South Africa’s compact hatch category is a tough nut to crack for cars without Ford and VW badges attached to them, but Suzuki’s contender, the Baleno, has some tricks up its sleeves.
First off it’s priced well with the base GL model coming in under the magic 200k mark, but it’s also one of the biggest cars in its class with a 355-756 litre boot and very generous rear legroom.
Its simple 1.4 petrol engine dishes up some decent naturally-aspirated punch, and with a real world 6 litres per 100km consumption figure it’s also light on fuel.
More than just a compact crossover with an appealing price, the endearing Ignis brings real street cred into this budget market segment.
This little urban adventurer has sassy styling that will catch the attention of the young (or the young-at-heart), and the trendy theme continues inside with appealingly colourful two-tone treatment. It’s a compact but relatively roomy vehicle, and while it doesn’t have all-wheel drive its raised ground clearance makes it take happily to rough gravel roads.
The 1.2-litre engine offers great economy with surprisingly eager performance, and the range-wide safety comprises dual front airbags and ABS anti-lock brakes.
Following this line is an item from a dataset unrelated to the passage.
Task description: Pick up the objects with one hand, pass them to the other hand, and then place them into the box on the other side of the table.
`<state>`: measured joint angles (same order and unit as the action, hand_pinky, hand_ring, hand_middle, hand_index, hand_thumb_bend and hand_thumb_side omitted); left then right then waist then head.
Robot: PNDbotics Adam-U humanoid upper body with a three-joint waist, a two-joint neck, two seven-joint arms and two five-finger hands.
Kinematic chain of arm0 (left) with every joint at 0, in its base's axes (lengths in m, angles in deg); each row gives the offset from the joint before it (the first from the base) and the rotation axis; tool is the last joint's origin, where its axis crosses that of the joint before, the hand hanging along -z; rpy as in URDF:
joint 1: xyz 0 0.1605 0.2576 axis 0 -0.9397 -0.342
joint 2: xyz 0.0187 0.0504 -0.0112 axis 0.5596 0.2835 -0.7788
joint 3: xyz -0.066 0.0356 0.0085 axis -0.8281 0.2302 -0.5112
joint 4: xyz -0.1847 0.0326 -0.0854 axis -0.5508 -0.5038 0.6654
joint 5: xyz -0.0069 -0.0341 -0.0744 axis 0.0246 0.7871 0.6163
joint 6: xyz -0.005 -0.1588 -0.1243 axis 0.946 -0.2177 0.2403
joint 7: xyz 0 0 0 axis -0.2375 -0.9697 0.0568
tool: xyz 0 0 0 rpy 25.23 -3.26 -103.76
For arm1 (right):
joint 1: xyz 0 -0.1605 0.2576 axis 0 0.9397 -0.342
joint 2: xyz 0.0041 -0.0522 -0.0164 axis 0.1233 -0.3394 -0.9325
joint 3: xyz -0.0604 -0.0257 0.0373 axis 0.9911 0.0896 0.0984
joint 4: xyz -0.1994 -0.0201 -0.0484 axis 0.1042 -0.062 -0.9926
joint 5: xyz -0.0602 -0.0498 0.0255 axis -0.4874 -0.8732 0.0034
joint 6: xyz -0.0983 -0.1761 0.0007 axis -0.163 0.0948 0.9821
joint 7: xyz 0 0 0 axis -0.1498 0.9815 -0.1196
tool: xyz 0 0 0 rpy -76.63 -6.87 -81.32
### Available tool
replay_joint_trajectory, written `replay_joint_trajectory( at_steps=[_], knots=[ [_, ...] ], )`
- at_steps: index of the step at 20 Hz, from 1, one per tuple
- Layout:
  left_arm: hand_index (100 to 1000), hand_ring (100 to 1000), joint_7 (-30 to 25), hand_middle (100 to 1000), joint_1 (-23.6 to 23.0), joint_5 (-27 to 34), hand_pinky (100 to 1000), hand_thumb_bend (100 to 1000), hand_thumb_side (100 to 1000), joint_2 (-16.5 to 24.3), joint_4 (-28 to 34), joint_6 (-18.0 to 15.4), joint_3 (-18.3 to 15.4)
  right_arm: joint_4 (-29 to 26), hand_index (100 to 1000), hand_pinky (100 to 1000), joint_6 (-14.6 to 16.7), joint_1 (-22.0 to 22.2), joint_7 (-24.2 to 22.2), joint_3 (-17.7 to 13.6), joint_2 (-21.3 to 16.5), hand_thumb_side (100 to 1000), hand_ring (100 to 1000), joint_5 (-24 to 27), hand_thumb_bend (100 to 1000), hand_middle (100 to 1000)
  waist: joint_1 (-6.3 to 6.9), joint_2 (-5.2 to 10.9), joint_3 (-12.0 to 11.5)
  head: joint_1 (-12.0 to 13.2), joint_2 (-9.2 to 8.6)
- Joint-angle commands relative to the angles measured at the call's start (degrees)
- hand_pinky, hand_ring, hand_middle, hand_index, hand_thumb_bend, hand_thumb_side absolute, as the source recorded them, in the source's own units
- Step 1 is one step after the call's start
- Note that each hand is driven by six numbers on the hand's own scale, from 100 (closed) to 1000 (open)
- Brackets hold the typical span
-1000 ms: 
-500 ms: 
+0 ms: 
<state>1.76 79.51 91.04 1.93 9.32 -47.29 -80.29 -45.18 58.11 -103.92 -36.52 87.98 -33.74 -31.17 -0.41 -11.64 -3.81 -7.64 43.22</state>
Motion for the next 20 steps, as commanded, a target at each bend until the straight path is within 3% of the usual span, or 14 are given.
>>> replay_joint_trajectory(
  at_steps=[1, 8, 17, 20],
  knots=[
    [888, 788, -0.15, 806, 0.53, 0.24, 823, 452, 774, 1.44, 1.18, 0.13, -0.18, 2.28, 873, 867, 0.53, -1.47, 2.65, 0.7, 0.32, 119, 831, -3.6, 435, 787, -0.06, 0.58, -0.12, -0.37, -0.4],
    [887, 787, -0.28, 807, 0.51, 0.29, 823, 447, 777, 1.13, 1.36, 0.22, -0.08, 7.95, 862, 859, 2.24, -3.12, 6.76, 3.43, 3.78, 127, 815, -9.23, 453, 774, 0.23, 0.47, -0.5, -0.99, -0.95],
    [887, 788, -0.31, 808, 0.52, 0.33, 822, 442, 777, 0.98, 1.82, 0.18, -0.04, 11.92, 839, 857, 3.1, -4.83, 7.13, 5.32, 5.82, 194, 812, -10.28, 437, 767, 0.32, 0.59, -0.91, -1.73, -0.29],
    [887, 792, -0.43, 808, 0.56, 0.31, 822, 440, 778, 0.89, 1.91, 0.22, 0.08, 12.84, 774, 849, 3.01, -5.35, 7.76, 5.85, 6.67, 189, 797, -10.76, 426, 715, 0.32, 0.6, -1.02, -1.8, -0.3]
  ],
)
The winning factor is the pricing, from R170 000 to R205 000, which includes a three-year/ 100 000km warranty and two-year/ 30 000km service plan.
Nissan Micra Active
The third-generation Nissan Micra gets a new lease on life with this newly facelifted and budget-oriented version called the Active.
It’s powered by Nissan’s economical 1.2-litre three-cylinder normally aspirated motor and offers the best after-sales plan in the segment, with a standard three-year/90 000km service plan and six-year/150 000km warranty.
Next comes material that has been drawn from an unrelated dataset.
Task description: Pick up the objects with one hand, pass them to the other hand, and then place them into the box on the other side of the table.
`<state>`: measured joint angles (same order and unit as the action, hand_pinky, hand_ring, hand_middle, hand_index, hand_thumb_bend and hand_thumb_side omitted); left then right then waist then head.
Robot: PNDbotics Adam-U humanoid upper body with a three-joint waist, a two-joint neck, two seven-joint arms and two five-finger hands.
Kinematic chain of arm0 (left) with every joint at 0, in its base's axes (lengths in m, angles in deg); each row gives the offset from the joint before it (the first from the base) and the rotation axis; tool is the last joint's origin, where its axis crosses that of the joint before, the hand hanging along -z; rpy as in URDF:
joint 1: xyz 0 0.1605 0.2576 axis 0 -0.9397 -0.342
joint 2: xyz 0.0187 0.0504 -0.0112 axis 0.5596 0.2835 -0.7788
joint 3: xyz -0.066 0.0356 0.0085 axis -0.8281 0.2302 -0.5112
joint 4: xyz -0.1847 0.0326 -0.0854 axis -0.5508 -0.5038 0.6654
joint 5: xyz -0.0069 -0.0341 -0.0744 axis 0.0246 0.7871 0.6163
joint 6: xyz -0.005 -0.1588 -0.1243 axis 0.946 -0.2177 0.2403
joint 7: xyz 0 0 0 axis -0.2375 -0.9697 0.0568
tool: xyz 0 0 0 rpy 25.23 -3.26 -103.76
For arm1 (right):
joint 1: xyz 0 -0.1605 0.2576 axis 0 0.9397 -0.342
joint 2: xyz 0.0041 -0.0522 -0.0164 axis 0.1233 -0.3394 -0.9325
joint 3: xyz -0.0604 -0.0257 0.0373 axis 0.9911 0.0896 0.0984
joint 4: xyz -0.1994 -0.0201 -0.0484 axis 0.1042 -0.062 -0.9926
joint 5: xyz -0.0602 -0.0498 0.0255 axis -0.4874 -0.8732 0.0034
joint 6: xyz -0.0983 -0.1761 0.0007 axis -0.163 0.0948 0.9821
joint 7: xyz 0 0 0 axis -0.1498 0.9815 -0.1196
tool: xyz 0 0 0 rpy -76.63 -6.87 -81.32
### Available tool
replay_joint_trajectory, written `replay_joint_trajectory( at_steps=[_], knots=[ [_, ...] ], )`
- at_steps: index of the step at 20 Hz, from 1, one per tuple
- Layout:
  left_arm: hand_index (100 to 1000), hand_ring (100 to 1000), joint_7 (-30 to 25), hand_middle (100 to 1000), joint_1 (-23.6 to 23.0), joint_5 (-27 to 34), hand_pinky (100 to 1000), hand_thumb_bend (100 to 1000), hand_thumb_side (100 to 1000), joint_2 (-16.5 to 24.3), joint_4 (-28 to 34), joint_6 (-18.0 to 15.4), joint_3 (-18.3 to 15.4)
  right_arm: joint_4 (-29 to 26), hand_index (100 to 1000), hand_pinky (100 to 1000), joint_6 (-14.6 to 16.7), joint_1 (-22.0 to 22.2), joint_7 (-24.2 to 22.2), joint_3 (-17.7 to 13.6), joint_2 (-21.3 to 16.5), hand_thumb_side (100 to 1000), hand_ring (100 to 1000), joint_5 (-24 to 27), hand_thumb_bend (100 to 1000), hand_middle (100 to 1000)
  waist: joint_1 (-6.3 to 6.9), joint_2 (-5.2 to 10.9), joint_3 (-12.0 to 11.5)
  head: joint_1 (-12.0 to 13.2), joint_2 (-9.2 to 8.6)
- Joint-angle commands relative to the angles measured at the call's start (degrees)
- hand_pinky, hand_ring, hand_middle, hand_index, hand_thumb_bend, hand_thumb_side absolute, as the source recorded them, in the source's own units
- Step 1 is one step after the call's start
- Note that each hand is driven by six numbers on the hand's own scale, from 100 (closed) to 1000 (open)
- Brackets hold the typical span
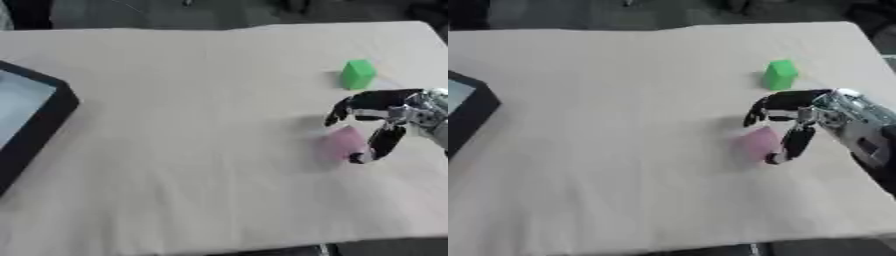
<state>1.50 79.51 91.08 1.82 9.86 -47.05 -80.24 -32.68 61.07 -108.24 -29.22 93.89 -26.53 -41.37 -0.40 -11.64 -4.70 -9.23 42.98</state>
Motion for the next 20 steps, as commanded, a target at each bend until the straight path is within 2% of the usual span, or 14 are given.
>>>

The Micra is spacious for its size and well stocked too, with standard amenities including an audio system with Bluetooth, front electric windows, dual airbags and ABS, while those who buy before year-end will receive a touch-screen infotainment system with satnav, on the house.
Fiat’s new hatch and sedan range is big enough to rub shoulders with the Golfs and Corollas of this world, but in overall execution it takes a refreshingly back-to-basics approach to life, and that’s also reflected in its humbler pricing strategy, with the range costing between R229 900 and R294 900.
The downside is that the little Fiat has to make do with older-generation normally aspirated 1.4- and 1.6-litre petrol engines, although the sedan is also available with a turbodiesel option.
But what it lacks in performance, the Tipo makes up for in practicality and spec.
Although taking a decidedly cautious design approach, the new Kia Rio has a more mature, even somewhat classier feel about it, while the neatly-finished cabin with its soft-touch surfaces adds to its more grown-up appeal.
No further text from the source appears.